Un'accelerazione sui progetti del
Pnrr, per non vanificare gli sforzi compiuti finora, al fine di
arginare vincoli burocratici, tagli ministeriali e l'emorragia
di ricercatori.
L'appello arriva da parte del rettore dell'Università
dell'Aquila, Edoardo Alesse nel discorso inaugurale dell'Anno
Accademico 2024-2025. "E' passato un altro anno - ha detto - e
siamo ormai in dirittura d'arrivo, con il rischio di schiantarci
contro il muro dei severi controlli previsti dai ministeri e
dall'Europa. Occorre quindi immediatamente accelerare la
velocità di spesa dei progetti in cui siamo coinvolti, che
attualmente in molti casi segna il passo (mediamente inferiore
al 50%) e definire percorsi di consolidamento delle
infrastrutture e degli investimenti effettuati, stabilizzare il
maggior numero possibile dei ricercatori programmati e assunti
e rendere operative le riforme introdotte come elementi
sostanziali del piano, facendo le cose al meglio pur nella
ristrettezza dei tempi di cui disponiamo". Secondo il rettore
"uno degli aspetti di maggior pregio del Pnrr, oltre all'avere
immesso grandi quantità di risorse nel sistema universitario è
stato quello di aver promosso una filosofia operativa nuova
basata sulla cooperazione piuttosto che sulla competizione,
attraverso la formazione di network tra Università, enti di
ricerca ed istituzioni pubbliche e private, per raggiungere
risultati che individualmente non sarebbero stati possibili".
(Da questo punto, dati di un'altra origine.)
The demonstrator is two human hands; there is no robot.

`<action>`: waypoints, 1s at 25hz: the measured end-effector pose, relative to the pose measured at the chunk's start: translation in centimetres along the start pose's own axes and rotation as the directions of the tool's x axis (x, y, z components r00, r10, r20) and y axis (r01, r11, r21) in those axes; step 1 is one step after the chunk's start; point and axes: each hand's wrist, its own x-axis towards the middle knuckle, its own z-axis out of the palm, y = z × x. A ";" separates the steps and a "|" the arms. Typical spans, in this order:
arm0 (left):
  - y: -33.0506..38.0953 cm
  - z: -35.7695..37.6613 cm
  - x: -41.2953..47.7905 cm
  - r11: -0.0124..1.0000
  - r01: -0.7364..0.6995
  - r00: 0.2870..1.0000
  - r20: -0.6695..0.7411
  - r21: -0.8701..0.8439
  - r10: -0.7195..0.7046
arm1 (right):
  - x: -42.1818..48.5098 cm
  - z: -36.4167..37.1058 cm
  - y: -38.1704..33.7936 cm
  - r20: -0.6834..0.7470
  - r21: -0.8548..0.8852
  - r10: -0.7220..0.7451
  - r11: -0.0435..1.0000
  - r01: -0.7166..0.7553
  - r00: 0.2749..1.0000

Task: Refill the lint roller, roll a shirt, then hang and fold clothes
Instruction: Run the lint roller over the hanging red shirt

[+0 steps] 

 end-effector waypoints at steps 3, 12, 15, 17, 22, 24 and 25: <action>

"Ora - riprende - approssimandoci alla fine del programma
sarà importante non dissipare questa capacità di aggregazione
tra le università e i più importanti interlocutori del mondo
scientifico e produttivo, per realizzare la previsione della
Missione 4 Componente 2 del piano. Anche per questo motivo
ritengo che i tagli ministeriali effettuati di recente siano
poco appropriati in quanto rischiano di annullare l'eccellente
lavoro realizzato con fatica e abnegazione da migliaia di
ricercatori assunti a tempo determinato, alcuni dei quali
(pochi) saranno recuperati in contesti produttivi, mentre altri
(molti) saranno destinati a rimanere precari oppure a rifugiarsi
all'estero o nelle università telematiche. La previsione
dell'esodo di 14.000 ricercatori in 10 anni". Di qui, la
necessità di trovare risorse alternative.